United States Coast Guard
Medal of Honor Recipient

World War II

*MUNRO, DOUGLAS ALBERT

Rank and organization: Signalman First Class,
U.S. Coast Guard
Born: 11 October 1919,
Vancouver, British Columbia.
Accredited to Washington.

Citation:

For extraordinary heroism and conspicuous gallantry m action above and beyond the call of duty as Petty Officer in Charge of a group of 24 Higgins boats, engaged in the evacuation of a battalion of marines trapped by enemy Japanese forces at Point Cruz Guadalcanal, on 27 September 1942. After making preliminary plans for the evacuation of nearly 500 beleaguered marines, Munro, under constant strafing by enemy machineguns on the island, and at great risk of his life, daringly led 5 of his small craft toward the shore.

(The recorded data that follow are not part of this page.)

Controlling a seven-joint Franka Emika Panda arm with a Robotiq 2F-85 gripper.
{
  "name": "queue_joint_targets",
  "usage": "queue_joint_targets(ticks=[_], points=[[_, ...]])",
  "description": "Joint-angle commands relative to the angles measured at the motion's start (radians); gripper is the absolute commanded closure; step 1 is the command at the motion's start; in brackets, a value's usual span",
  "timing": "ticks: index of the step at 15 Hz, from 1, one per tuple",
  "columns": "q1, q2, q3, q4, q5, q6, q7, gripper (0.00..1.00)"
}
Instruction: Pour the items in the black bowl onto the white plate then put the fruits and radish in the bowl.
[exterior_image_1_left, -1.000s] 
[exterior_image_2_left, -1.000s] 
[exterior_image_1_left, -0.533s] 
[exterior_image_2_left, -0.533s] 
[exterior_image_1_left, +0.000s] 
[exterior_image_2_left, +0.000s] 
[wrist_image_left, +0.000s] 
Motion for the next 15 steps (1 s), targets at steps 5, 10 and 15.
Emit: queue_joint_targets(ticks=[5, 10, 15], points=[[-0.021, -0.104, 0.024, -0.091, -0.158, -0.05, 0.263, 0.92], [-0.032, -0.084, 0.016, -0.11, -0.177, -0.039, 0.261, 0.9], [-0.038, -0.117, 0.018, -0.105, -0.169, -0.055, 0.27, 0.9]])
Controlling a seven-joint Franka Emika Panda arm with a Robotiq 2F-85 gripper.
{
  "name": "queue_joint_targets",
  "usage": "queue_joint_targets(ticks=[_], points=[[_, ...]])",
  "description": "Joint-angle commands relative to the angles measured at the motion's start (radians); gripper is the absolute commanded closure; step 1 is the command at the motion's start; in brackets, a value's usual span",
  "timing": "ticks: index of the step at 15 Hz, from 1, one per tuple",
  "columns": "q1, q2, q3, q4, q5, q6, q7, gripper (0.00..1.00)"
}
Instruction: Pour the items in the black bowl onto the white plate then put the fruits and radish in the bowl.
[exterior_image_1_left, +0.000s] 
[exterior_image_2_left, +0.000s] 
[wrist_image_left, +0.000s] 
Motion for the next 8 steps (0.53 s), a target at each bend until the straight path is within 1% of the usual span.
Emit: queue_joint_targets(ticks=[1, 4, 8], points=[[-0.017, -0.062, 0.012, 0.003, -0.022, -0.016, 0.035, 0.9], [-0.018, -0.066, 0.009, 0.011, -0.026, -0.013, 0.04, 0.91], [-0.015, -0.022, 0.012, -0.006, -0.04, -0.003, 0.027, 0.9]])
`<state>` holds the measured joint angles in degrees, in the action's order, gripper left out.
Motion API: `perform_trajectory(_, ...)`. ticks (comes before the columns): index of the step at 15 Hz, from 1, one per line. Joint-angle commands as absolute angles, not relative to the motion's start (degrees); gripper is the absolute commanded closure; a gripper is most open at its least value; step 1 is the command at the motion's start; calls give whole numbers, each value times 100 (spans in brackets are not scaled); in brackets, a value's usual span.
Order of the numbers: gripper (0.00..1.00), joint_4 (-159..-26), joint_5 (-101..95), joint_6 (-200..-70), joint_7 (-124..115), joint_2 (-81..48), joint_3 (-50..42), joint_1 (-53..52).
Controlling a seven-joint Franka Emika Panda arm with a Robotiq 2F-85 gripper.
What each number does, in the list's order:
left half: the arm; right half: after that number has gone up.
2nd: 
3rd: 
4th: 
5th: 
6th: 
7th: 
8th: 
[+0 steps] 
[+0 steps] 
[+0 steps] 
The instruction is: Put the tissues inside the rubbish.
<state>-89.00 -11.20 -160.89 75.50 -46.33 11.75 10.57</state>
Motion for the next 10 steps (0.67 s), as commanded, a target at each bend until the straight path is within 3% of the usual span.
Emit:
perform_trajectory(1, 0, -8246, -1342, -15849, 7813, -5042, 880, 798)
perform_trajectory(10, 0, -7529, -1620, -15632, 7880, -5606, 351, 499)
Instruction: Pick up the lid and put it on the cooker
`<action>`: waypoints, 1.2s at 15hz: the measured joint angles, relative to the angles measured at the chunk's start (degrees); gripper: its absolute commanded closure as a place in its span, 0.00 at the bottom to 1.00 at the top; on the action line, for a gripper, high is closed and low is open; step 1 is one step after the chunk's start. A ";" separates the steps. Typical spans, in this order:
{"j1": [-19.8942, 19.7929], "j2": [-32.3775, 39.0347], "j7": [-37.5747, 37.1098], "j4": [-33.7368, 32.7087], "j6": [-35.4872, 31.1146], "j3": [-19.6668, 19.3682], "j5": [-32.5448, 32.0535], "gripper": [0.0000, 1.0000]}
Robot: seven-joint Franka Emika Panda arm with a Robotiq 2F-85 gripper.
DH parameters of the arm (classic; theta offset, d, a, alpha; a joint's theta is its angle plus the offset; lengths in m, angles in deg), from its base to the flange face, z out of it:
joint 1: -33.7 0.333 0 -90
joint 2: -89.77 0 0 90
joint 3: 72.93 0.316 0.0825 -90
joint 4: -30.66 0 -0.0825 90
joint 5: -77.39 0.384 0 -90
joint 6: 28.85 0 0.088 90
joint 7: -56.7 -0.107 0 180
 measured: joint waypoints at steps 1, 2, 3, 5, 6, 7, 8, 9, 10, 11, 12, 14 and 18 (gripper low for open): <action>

As he closed the beach, he signaled the others to land, and then in order to draw the enemy's fire and protect the heavily loaded boats, he valiantly placed his craft with its 2 small guns as a shield between the beachhead and the Japanese. When the perilous task of evacuation was nearly completed, Munro was instantly killed by enemy fire, but his crew, 2 of whom were wounded, carried on until the last boat had loaded and cleared the beach. By his outstanding leadership, expert planning, and dauntless devotion to duty, he and his courageous comrades undoubtedly saved the lives of many who otherwise would have perished.

He gallantly gave his life for his country.